## Recorded data

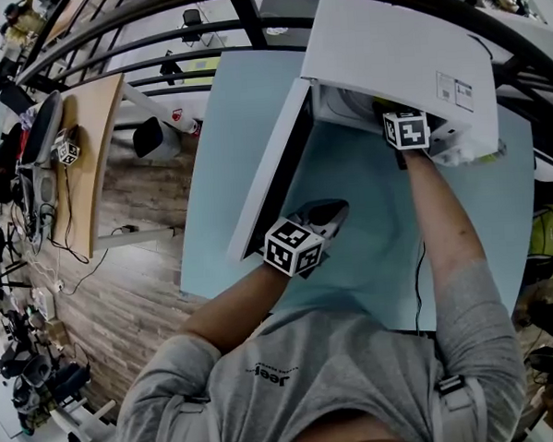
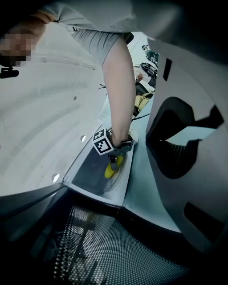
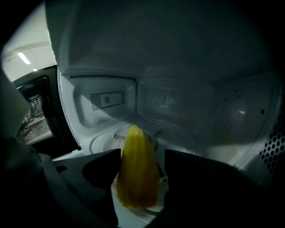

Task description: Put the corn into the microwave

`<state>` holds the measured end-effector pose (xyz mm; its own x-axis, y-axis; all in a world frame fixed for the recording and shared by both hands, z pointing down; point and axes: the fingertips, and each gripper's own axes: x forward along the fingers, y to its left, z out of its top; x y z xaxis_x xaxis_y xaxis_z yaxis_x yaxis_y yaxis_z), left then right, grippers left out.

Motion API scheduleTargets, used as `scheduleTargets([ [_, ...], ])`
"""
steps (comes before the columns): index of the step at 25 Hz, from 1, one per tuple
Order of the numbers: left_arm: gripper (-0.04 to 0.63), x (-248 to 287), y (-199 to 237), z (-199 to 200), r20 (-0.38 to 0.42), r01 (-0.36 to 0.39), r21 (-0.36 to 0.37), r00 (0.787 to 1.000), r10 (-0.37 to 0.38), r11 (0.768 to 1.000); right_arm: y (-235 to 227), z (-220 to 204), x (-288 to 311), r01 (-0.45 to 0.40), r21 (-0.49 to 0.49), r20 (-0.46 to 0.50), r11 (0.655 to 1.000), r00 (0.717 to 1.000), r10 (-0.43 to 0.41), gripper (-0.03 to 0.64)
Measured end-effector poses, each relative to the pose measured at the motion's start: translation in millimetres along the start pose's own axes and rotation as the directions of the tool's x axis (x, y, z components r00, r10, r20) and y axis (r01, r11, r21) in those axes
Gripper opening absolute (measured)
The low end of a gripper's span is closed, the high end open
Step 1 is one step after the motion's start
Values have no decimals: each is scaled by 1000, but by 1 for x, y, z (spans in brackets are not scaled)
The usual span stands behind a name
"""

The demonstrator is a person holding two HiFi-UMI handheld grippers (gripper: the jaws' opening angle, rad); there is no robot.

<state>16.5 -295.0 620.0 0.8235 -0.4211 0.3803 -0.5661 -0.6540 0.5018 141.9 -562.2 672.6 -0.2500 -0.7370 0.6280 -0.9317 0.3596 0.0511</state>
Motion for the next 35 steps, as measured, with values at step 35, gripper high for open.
scheduleTargets([
  [35, 18, -66, -57, 35, 93, 5, 88, 996, -14, 996, 51, -24, -149, -90, 13, 59, 996, 994, 89, 301],
])
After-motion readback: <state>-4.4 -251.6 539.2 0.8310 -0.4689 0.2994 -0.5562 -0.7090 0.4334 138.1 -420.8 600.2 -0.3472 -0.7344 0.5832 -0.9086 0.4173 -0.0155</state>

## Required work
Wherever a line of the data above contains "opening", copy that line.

## Solution to this exercise
Gripper opening absolute (measured)
The demonstrator is a person holding two HiFi-UMI handheld grippers (gripper: the jaws' opening angle, rad); there is no robot.

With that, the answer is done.